Monday, March 4, 2013

Moving from the informal to the academic



Prompt: Why do you think it's difficult for some students move from informal oral language to written academic language? 

I think it is difficult for some students to master written academic language just because people are generally unconscious about the way that they use language. I don’t mean to say that this is their fault; what I mean to say is that language is such an ingrained aspect of a person’s personality that most people don’t notice much about it.
My wife is an example of this.  She is Japanese, and she came to the US when she was 10, so she acquired both Japanese and English naturally.  I tried studying Japanese a few years ago, and would ask her basic grammar questions, and she would have no idea what I was talking about.

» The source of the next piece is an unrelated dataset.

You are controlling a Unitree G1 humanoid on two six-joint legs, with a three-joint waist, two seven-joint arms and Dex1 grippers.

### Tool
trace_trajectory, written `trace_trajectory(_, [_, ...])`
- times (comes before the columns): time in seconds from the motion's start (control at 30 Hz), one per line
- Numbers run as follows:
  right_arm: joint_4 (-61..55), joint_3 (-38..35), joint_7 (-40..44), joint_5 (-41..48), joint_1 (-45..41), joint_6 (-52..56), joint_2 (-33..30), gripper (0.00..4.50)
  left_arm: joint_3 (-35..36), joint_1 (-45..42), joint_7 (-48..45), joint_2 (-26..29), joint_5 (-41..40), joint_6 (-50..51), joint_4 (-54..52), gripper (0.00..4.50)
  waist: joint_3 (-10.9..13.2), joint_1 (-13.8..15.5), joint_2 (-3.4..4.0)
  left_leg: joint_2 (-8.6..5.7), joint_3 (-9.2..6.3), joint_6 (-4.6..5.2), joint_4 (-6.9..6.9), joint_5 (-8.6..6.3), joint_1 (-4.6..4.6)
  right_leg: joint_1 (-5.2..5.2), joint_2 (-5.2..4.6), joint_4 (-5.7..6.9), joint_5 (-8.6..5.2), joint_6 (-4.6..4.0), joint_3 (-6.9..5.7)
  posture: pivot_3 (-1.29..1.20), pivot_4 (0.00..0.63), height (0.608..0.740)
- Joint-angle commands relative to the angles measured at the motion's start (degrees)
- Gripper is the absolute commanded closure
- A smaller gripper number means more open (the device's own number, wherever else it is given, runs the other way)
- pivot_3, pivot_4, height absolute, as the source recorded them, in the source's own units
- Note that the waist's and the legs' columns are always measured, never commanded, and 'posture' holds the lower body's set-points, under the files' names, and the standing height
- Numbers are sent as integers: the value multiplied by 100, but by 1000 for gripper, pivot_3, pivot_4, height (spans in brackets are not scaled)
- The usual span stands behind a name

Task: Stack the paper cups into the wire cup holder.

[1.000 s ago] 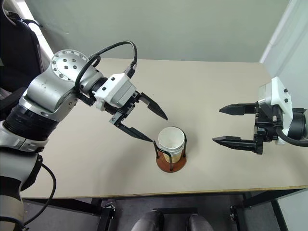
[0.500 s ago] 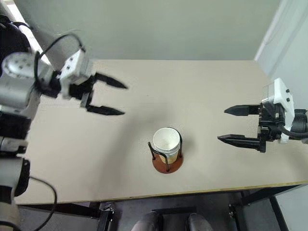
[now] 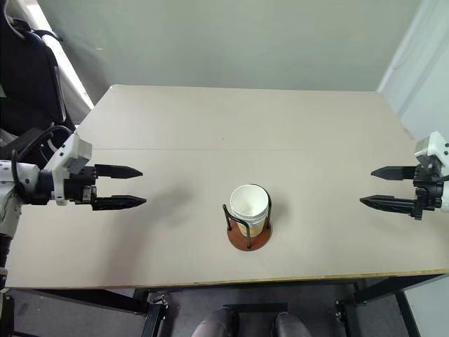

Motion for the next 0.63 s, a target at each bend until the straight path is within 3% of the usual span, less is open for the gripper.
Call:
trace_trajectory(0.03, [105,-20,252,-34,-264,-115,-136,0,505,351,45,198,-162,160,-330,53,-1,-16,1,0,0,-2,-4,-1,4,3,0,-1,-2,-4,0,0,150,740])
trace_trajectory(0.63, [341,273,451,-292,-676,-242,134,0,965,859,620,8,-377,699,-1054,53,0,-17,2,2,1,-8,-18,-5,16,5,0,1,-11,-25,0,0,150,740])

She had never thought about it, and was not really interested in thinking about it on the day that I asked her.  I am an analytical language learner, so it was frustrating to me sometimes, but it was clear to me that we learned language in different ways.
Today she is a successful manager in a large organization, and she has to write long, complicated documents in a specific genre. It was hard for her at first, but her boss was patient with her small (ear-learner) mistakes. She had to find a way to pull back a little and get some objectivity about her language and the way she was expected to write. Once she was able to do that, she was able to teach herself to write very well in the formal genre used in business.
This is exactly how I hope to help students acquire what is essentially a different dialect of English. I hope I can bring some new perspective to the way they look at their language, so that they can understand language in a new way, and use that understanding to shift into formal written English when necessary.